Arnold Esch, von 1977 bis 1988 Professor für die Geschichte des Mittelalters an der Universität Bern, hat sich mit den Studenten seines Seminars selbstverständlich auch Themen der Berner und der Schweizer Geschichte zugewandt. Die bleibenden Früchte seines Bemühens, bereits an verschiedenen Orten publiziert, hat einer seiner Schüler, der Archivar Vinzenz Bartlome, in dankenswerter Weise zu einem ansprechenden Band vereinigt. Sein etwas rätselhafter Titel verweist den Leser auf die von Esch bevorzugte sozial- und mentalitätsgeschichtliche Perspektive hin, die neue Einsichten in das Denken und Trachten der Menschen am Übergang vom Mittelalter zur Neuzeit verspricht. Seine Fährten führen die Leserschaft weit weg von der einst so bewunder- ten heroisierenden Geschichtsschreibung eines Richard Feller, und zwar gerade auch dann, wenn er sich einem scheinbar längst erschöpften Thema zuwendet, wie etwa im «Berns Weg in den Burgunderkrieg» betitelten Beitrag. Esch geht es nicht um die so genannten «Taten grosser Männer», sondern um den «ganzen, lebensvollen Alltag», in dem die geschichtsträchtigen Entscheidungen fielen. Es geht um das spannungsreiche Zusammenspiel der zufälligen Umstände und kollektiven Einstellungen mit all den subjektiven, oft ganz banalen Faktoren, die das politische Handeln mitbestimmten. Das Ausleuchten der jeweiligen konkreten Situation, ja das Nachempfinden der spe- zifischen Atmosphäre machen uns deutlich, dass der tatsächliche Geschichtsverlauf keineswegs so zielstrebig und von den ersten Akteuren so überlegen gesteuert worden ist, wie man sich gerne vorgestellt hat.

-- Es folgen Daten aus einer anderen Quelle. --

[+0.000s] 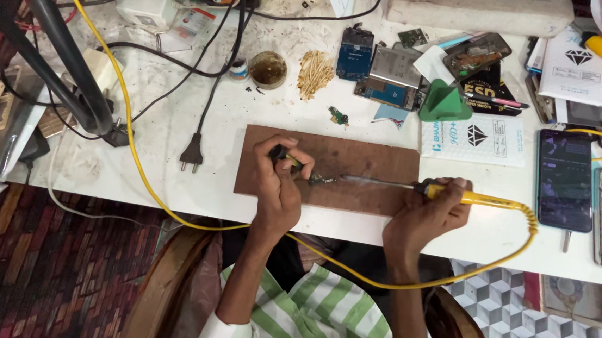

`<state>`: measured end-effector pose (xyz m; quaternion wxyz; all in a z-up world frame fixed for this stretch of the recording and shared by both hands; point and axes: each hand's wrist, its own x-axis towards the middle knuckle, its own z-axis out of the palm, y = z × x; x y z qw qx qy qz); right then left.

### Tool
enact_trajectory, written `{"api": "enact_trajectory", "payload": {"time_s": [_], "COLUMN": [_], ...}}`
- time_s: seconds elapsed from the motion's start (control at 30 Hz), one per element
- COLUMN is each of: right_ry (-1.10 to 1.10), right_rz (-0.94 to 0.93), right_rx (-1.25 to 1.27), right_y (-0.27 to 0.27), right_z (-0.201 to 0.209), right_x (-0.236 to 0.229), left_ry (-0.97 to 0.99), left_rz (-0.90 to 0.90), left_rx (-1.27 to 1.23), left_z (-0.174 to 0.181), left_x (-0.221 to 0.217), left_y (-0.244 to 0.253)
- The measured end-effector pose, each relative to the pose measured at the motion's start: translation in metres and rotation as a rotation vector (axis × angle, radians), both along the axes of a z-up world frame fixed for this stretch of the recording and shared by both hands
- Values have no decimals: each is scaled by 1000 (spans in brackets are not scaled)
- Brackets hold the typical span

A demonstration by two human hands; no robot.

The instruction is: The person solders a small electronic component on a wooden board using a soldering iron and solder wire. They repeatedly apply heat and solder to the component, occasionally cleaning the iron tip in a small container.

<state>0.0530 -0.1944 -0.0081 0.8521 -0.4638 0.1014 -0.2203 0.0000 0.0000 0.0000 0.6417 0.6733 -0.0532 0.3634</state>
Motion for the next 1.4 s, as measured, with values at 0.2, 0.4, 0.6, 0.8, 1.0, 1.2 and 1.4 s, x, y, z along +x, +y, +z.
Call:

Esch erweist sich in seinen Beiträgen immer aufs Neue als ein ebenso gewissenhafter wie methodenbewusster Forscher, der seine Quellen geschickt befragt und ihnen oft überraschende Antworten entlockt, ohne sich je in vage Spekulationen zu versteigen. Er verzichtet auf den «überhöhten Standort» des Historikers, der «rückschauend immer schon weiss, was sich auf Dauer gewandelt hat». Gleichgültig, ob seine Quellen altbekannte Texte sind, wie Thüring Frickers Schrift vom «Twingherrenstreit» oder die Chronik des Valerius Anshelm im Aufsatz «Wahrnehmung sozialen Wandels in Bern an der Wende vom Mittelalter zur Neuzeit», oder noch kaum beachtete Verhörprotokolle im köstlichen Beitrag «Räuber, Diebe, Wegelagerer», immer entwickelt er seine Erkenntnisse sorgsam aus dem oft genug äusserlich und inhaltlich sperrigen Material heraus und formt es zu anschaubarer Gestalt. Bei alledem lässt er die Leserinnen und Leser am Handwerk des Mittelalterforschers teilnehmen. Ohne schulmeisterliches Gehabe zeigt er den Nichtfachleuten, welche kniffligen Probleme allein schon die Entzifferung der Handschriften bedeutet, oder er macht bewusst, wie sehr die Sprache der benutzten Quellen von zeitbedingten, uns fremd gewordenen Anschauungen geprägt ist, die man erst entschlüsseln muss.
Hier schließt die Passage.